Psikologi Transpersonal
Aliran ini dikembangkan oleh tokoh
psikologi Humanistik Abraham Maslow, sehingga boleh dikatakan bahwa aliran ini
merupakan perkembangan dari aliran humanistik psikologi transpersonal mengkaji
tentang potensi tertinggi yang dimilki oleh manusia, dan melakukan penggalian,
pemahaman dan perwujudan serta kesadaran transendensi.
Psikologi transpersonal seperti
halnya psikologi humanistik menaruh perhatian pada dimensi spiritual manusia
yang ternyata mengandung potensi dan kemampuan luar biasa yang sejauh ini
terabaikan dari telaah psikologi kontemporer.

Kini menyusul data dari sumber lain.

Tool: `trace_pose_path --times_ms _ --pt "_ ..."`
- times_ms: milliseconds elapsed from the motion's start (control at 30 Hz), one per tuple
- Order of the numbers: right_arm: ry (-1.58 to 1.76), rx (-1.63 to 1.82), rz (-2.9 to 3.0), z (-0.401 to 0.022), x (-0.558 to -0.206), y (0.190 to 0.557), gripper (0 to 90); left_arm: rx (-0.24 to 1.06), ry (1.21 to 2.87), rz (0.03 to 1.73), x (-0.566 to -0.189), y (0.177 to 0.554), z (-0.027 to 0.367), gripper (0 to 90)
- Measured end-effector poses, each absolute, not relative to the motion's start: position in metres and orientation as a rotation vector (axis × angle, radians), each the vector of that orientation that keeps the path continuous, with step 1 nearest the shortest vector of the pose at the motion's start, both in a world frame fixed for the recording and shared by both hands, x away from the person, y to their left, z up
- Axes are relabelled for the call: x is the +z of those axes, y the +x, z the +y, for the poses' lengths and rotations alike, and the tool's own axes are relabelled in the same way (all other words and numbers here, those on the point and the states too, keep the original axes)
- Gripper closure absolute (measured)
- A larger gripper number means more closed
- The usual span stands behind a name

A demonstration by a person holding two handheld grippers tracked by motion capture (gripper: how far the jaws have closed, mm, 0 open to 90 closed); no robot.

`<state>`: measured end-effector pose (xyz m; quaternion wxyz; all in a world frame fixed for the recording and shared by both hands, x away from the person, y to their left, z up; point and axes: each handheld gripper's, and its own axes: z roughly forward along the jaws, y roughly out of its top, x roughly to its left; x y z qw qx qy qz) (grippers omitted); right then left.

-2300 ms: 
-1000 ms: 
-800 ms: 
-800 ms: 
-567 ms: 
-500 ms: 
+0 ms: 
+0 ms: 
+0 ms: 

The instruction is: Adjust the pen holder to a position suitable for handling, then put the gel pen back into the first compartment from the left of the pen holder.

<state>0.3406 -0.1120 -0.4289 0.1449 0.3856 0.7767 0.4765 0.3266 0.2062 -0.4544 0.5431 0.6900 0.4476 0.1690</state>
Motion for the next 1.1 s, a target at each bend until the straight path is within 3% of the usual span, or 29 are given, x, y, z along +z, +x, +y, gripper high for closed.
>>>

Tingkatan Pengalaman Sadar
Pendekatan Humanistik
Beberapa
pendekatan telah dirumuskan oleh penulis humanistik untuk penyertaan
subjektivitas manusia dalam wacana psikologis. beberapa bersandar berat pada
kemajuan terbaru dalam teori fisika dan pada peran pengamat dalam hubungan
dengan fenomena psysical. yang lain berasal langsung dari filsafat
fenomenologis. pendekatan saya mendukung, karena tergantung pada anteseden
tidak ilmiah atau filosofis, pertama kali diusulkan oleh Joseph Nuttin dari
University of Louvain di Belgia.
anehnya, karyanya memiliki pengaruh lebih lanjut tentang psikiatri kontemporer, meskipun ia adalah seorang psikolog eksperimental dan klinis yang telah diterbitkan di kedua bidang. beberapa karyanya telah diterjemahkan ke dalam bahasa Inggris, khususnya psikoanalisis dan kepribadian (1962). dalam buku ini, Nuttin adalah memiliki pandangan yang jelas dalam menyajikan alasan untuk keyakinan humanistik yang agak samar-samar atau masih buram untuk maju dan dipertahankan oleh penulis lain.

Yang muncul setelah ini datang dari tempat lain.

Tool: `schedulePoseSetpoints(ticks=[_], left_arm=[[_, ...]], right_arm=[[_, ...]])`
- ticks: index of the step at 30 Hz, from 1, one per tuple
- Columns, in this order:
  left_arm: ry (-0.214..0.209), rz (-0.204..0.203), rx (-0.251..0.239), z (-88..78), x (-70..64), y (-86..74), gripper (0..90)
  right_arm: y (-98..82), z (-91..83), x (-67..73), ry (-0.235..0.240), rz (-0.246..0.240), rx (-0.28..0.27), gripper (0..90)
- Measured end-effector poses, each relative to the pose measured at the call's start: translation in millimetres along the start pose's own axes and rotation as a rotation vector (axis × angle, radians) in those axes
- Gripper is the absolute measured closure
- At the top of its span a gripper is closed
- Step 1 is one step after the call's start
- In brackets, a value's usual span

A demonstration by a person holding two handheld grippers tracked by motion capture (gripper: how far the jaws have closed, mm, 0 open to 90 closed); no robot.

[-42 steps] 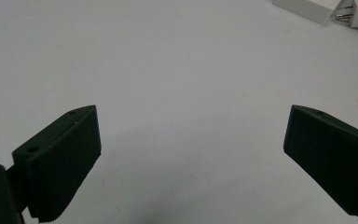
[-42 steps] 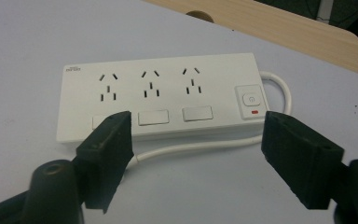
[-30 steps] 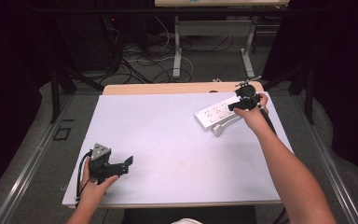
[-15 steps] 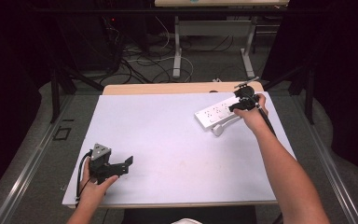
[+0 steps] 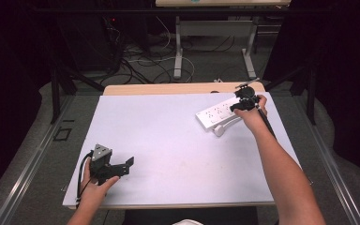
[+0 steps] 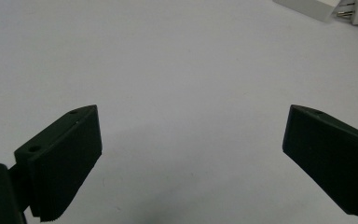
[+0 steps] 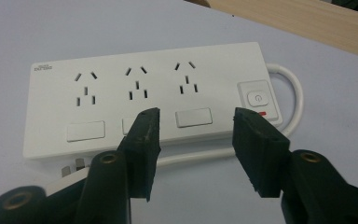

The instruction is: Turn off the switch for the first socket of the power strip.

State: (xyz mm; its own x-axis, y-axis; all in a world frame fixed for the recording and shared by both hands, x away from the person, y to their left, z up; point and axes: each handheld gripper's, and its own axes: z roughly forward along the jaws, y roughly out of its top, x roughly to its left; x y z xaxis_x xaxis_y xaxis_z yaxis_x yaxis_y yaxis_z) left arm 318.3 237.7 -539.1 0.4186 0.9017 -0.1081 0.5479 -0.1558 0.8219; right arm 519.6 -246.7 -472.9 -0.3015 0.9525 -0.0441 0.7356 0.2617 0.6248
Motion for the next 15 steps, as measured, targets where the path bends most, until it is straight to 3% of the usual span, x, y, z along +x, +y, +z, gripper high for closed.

anehnya, karyanya memiliki pengaruh lebih lanjut tentang psikiatri kontemporer, meskipun ia adalah seorang psikolog eksperimental dan klinis yang telah diterbitkan di kedua bidang. beberapa karyanya telah diterjemahkan ke dalam bahasa Inggris, khususnya psikoanalisis dan kepribadian (1962). dalam buku ini, Nuttin adalah memiliki pandangan yang jelas dalam menyajikan alasan untuk keyakinan humanistik yang agak samar-samar atau masih buram untuk maju dan dipertahankan oleh penulis lain.

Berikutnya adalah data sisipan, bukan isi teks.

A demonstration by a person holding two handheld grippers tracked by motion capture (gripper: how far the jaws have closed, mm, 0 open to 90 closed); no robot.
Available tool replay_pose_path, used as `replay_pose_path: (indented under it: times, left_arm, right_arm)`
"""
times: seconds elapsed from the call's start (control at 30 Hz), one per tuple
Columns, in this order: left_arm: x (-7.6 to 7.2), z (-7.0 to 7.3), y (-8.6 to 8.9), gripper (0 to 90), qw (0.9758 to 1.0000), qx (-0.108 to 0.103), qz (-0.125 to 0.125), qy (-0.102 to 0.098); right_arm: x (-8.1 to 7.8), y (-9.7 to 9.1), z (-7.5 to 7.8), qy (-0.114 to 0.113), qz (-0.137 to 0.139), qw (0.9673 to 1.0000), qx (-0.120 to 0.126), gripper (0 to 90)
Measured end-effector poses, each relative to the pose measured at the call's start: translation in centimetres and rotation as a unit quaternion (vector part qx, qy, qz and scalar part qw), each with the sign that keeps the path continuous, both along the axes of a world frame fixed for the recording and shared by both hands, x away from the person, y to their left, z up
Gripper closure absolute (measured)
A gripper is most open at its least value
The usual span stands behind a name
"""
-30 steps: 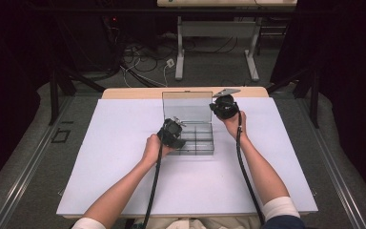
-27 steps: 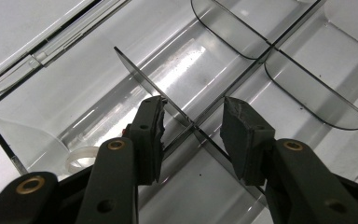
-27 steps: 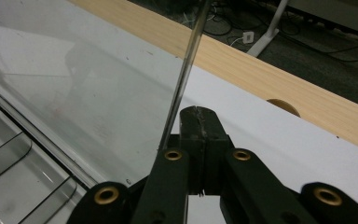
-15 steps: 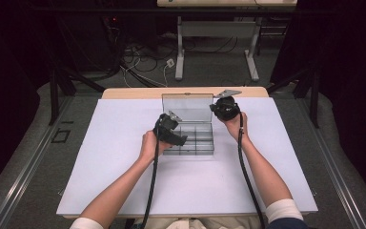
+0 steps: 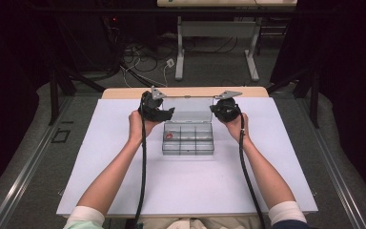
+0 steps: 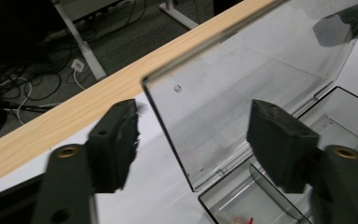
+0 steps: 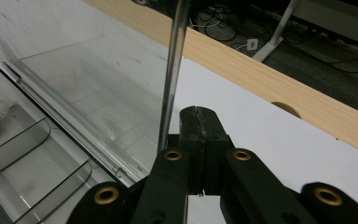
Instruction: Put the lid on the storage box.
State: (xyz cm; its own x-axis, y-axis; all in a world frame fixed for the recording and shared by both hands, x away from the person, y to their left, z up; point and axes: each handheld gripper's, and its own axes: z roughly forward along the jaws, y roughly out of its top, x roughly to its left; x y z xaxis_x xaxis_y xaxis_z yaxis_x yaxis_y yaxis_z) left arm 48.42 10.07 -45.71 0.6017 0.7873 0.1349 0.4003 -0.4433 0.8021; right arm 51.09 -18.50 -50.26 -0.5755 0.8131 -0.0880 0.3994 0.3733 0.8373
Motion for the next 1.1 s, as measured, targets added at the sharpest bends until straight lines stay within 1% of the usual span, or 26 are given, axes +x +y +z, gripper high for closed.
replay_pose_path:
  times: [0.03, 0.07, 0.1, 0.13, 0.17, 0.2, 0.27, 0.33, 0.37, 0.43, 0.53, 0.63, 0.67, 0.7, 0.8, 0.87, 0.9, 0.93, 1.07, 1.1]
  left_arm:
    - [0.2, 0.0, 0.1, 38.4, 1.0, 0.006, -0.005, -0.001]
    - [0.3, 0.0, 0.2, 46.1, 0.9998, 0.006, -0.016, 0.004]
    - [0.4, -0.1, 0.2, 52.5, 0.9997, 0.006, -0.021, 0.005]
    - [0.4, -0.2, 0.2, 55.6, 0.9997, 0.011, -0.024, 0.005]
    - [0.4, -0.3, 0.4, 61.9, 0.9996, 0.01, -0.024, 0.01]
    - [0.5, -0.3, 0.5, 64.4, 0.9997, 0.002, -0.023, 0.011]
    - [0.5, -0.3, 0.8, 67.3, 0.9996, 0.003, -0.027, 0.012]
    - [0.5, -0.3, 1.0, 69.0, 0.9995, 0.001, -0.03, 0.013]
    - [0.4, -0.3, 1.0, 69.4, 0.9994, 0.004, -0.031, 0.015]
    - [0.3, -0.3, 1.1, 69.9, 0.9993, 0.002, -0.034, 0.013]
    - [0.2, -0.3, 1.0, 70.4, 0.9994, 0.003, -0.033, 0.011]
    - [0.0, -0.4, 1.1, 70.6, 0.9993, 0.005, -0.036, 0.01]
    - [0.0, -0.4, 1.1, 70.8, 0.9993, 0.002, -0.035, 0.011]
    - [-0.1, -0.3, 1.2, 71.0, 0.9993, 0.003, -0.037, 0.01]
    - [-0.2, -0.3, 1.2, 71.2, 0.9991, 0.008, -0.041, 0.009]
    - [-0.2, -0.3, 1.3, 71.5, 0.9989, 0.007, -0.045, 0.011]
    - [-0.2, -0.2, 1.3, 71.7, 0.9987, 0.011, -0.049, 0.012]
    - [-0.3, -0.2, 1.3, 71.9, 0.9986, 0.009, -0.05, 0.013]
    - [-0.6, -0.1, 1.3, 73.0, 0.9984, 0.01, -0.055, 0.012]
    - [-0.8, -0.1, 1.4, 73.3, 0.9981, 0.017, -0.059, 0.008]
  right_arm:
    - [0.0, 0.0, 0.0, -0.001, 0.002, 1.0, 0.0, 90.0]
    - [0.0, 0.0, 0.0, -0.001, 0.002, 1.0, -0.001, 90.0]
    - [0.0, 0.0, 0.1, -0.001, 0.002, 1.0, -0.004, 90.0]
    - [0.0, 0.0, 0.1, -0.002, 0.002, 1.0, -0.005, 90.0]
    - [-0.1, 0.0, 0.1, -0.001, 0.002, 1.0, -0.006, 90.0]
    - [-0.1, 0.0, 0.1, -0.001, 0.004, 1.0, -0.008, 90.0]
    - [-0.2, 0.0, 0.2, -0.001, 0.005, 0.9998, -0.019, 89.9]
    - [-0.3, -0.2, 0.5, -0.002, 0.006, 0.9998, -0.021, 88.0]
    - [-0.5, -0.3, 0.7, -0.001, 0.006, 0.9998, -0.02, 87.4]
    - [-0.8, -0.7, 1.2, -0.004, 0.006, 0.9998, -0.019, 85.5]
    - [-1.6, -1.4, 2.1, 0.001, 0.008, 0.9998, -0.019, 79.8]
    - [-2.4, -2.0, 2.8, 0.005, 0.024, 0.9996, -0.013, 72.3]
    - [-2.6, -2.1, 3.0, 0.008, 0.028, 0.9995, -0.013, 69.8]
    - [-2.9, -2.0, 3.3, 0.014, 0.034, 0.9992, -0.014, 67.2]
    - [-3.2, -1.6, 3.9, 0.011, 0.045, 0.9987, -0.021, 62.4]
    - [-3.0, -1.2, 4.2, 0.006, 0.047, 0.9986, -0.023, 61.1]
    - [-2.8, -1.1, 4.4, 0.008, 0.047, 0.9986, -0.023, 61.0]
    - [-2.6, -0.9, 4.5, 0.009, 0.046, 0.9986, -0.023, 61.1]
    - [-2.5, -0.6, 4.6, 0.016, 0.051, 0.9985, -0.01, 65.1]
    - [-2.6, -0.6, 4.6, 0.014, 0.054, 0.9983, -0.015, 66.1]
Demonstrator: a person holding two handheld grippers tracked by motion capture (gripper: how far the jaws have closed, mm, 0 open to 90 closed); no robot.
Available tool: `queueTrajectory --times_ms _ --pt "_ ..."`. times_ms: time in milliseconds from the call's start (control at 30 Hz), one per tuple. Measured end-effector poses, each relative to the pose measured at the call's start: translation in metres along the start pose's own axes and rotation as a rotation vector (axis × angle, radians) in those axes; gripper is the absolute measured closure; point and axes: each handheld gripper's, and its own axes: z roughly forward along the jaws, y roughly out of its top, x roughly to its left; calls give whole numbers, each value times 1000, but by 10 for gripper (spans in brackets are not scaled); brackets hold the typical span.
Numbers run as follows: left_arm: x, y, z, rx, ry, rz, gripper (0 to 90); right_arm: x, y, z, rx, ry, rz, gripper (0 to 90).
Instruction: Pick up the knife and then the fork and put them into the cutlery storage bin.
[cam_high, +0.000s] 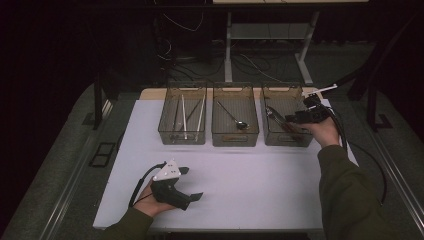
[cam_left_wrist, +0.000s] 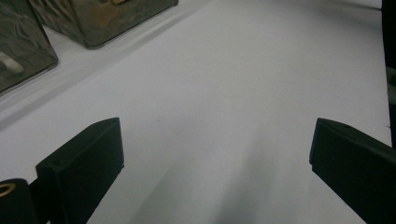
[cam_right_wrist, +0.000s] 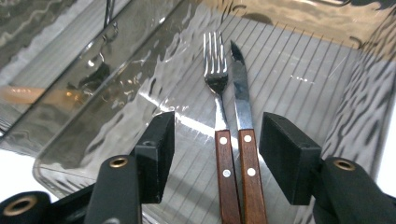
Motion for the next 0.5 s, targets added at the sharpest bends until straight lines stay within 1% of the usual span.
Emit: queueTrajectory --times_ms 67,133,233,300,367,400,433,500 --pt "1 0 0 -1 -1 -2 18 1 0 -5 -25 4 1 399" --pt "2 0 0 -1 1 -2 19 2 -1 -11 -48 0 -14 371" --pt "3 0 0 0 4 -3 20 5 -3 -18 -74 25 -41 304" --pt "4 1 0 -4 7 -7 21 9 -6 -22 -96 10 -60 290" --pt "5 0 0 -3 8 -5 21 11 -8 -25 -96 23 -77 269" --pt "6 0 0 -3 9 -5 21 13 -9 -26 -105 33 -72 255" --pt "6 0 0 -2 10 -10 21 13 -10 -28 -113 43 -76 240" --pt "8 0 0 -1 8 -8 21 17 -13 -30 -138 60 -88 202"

Nuttin menjelaskan lebih banyak lagi
di dalam bukunya bahwa sebuah kritik
tertentu melibatkan analisis,
pra-ilmiah deskriptif kesadaran manusia yang, pada gilirannya, menghasilkan
penjelasan dari tiga tingkat distintive pengalaman sadar. sementara
tingkat ini tampaknya ada secara bersamaan, mereka memberikan bukti tereduksi
menjadi salah satu ke yang lain.
Tingkat kesadaran:
- 1. Psychophysiological level:
Dalam
level ini, terdapat hubungan anatar kesadaran manusia dengan kebutuhan dasar,
yaitu seperti kebutuhan sandang, pangan, dan papan. Apabila kebutuhan-kebutuhan
tersebut tidak dapat terpuaskan atau terpenuhi maka akan berdampak bagi
kehidupan mereka. kebiasaan yang telah menjadi budaya masyarakat adalah perilaku
konsumtif yang terlalu berlebihan, sebagai contohnya, mereka membeli banyak
barang tanpa melihat fungsi dari barang-barang tersebut. hal ini sesuai dengan
pandangan humanistik, yaitu dengan sadar untuk memenuhi kebutuhan-kebutuhannya
yang merupakan perilaku humanis, namun ketika manusia membeli barang secara
berlebihan dan muncul perilaku konsumtif, maka hal ini diakatakan sudah tidak
menjadi humanis lagi.
- 2. Psikososial Level:
Dalam
level ini membahas mengenai hubungan manusia dengan manusia lain dan
lingkungannya. Manusia sebagai makluk hidup yang tidak dapat jauh dari
lingkungannya, bagaimanapun kedaannya manusia akan tergantung pada lingkungan
sosialnya. Dan ketergantungannya tersebut seorang individu harus memiliki
sesuatu yang dapat meningkatkan derajat mereka untuk mencapai eksistensi diri
mereka, sehingga terkadang kebanyakkan dari mereka untuk mencapai eksistensi
tersebut, mereka rela untuk membeli barang atau benda-benda secara berlebihan,
perilaku ini membuat manusia menjadi tidak humanis karena manusia dipaksa untuk
konsumtif yang hanya untuk mengangkat status sosialnya di masyarakat.